## Goal of the exercise
Search the material for the word "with" and report each line where it turns up.

=== Section Start ===

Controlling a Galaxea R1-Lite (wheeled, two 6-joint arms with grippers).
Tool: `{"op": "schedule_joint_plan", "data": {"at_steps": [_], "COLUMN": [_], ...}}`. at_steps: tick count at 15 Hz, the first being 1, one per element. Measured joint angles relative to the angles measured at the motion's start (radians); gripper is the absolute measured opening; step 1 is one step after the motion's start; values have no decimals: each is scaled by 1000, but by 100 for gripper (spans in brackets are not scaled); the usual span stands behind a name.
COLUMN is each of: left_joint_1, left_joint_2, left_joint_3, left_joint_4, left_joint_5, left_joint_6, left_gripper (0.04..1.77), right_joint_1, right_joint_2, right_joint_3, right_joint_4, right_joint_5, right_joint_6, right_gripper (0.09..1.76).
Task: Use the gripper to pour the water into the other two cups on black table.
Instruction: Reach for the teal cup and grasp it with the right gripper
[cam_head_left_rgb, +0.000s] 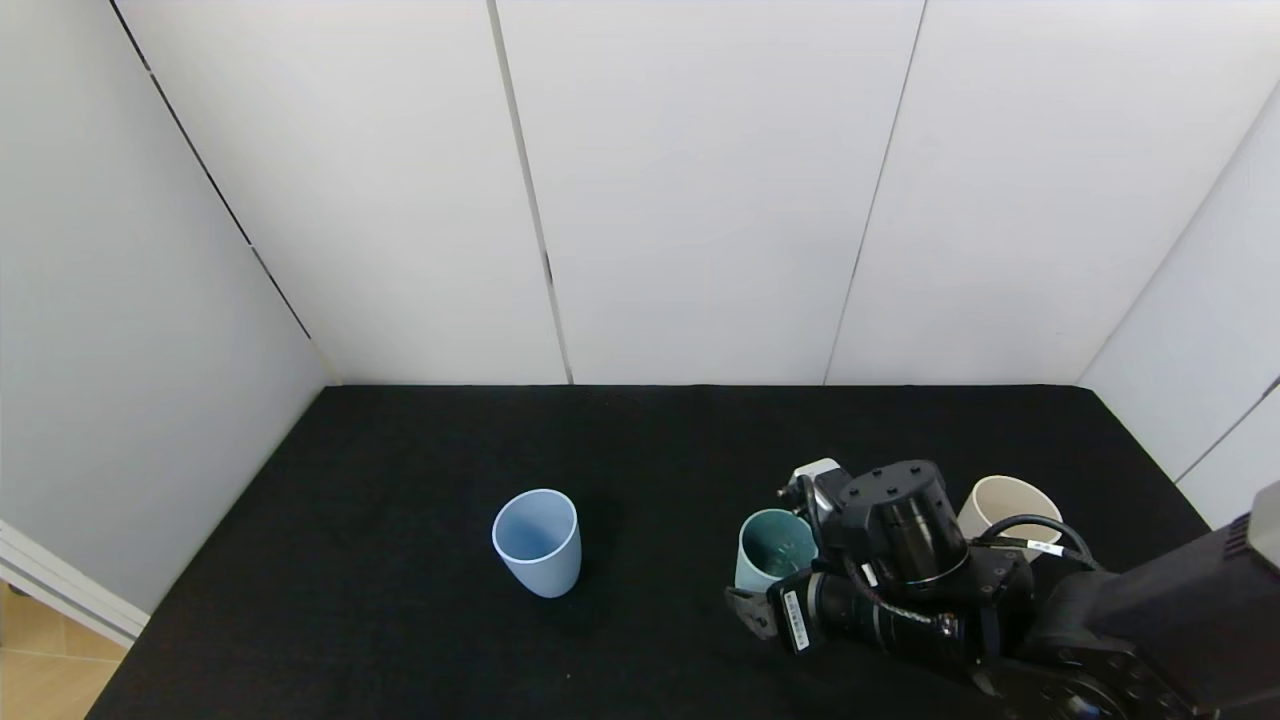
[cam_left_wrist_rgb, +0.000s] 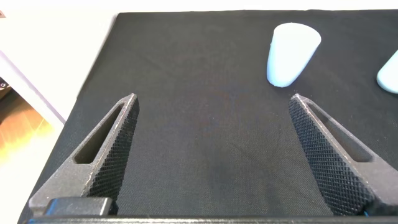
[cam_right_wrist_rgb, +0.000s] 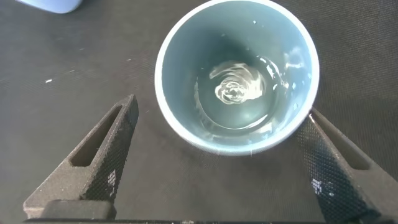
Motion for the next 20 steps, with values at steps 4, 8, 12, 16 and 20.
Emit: {"op": "schedule_joint_plan", "data": {"at_steps": [4,8,12,16,20], "left_joint_1": [0,0,0,0,0], "left_joint_2": [0,0,0,0,0], "left_joint_3": [0,0,0,0,0], "left_joint_4": [0,0,0,0,0], "left_joint_5": [0,0,0,0,0], "left_joint_6": [0,0,0,0,0], "left_gripper": [172,172,172,172,172], "right_joint_1": [-10,-21,-39,-43,-41], "right_joint_2": [59,95,102,102,99], "right_joint_3": [-34,-39,-38,-26,-22], "right_joint_4": [-7,-91,-132,-150,-151], "right_joint_5": [-48,-49,-49,-65,-89], "right_joint_6": [-20,-33,-34,-35,-36], "right_gripper": [171,171,171,171,125]}}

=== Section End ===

## Completed task
Controlling a Galaxea R1-Lite (wheeled, two 6-joint arms with grippers).
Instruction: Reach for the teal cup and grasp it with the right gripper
Motion for the next 20 steps, with values at steps 4, 8, 12, 16 and 20.

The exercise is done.